WHAT YOU NEED TO DO: Would you reproduce the listing exactly, leaving nothing out?

DATA PROVIDED:

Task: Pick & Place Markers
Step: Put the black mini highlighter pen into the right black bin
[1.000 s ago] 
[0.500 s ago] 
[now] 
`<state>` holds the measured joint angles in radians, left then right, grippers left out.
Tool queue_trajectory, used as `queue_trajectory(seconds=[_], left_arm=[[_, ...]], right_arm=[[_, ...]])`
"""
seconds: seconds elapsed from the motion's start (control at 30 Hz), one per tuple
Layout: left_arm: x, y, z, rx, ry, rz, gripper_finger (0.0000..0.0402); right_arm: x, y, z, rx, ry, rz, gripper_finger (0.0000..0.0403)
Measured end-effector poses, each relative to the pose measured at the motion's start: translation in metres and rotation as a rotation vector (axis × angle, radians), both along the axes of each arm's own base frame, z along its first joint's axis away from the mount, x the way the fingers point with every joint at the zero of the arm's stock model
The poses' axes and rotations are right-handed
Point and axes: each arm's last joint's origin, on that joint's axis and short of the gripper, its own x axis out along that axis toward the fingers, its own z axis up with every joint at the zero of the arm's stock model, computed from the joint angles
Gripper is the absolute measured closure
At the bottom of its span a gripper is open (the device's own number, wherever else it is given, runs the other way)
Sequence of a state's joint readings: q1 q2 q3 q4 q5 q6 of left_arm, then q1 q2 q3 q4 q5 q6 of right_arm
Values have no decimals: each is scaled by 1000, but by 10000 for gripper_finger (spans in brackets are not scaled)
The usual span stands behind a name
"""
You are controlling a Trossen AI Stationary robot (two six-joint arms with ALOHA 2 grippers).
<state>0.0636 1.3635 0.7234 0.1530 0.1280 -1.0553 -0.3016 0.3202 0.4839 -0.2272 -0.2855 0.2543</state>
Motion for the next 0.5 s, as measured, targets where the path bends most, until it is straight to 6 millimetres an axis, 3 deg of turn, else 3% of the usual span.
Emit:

RESULT OF THIS TASK:
Task: Pick & Place Markers
Step: Put the black mini highlighter pen into the right black bin
[1.000 s ago] 
[0.500 s ago] 
[now] 
`<state>` holds the measured joint angles in radians, left then right, grippers left out.
Tool queue_trajectory, used as `queue_trajectory(seconds=[_], left_arm=[[_, ...]], right_arm=[[_, ...]])`
"""
seconds: seconds elapsed from the motion's start (control at 30 Hz), one per tuple
Layout: left_arm: x, y, z, rx, ry, rz, gripper_finger (0.0000..0.0402); right_arm: x, y, z, rx, ry, rz, gripper_finger (0.0000..0.0403)
Measured end-effector poses, each relative to the pose measured at the motion's start: translation in metres and rotation as a rotation vector (axis × angle, radians), both along the axes of each arm's own base frame, z along its first joint's axis away from the mount, x the way the fingers point with every joint at the zero of the arm's stock model
The poses' axes and rotations are right-handed
Point and axes: each arm's last joint's origin, on that joint's axis and short of the gripper, its own x axis out along that axis toward the fingers, its own z axis up with every joint at the zero of the arm's stock model, computed from the joint angles
Gripper is the absolute measured closure
At the bottom of its span a gripper is open (the device's own number, wherever else it is given, runs the other way)
Sequence of a state's joint readings: q1 q2 q3 q4 q5 q6 of left_arm, then q1 q2 q3 q4 q5 q6 of right_arm
Values have no decimals: each is scaled by 1000, but by 10000 for gripper_finger (spans in brackets are not scaled)
The usual span stands behind a name
"""
You are controlling a Trossen AI Stationary robot (two six-joint arms with ALOHA 2 grippers).
<state>0.0636 1.3635 0.7234 0.1530 0.1280 -1.0553 -0.3016 0.3202 0.4839 -0.2272 -0.2855 0.2543</state>
Motion for the next 0.5 s, as measured, targets where the path bends most, until it is straight to 6 millimetres an axis, 3 deg of turn, else 3% of the usual span.
Emit:

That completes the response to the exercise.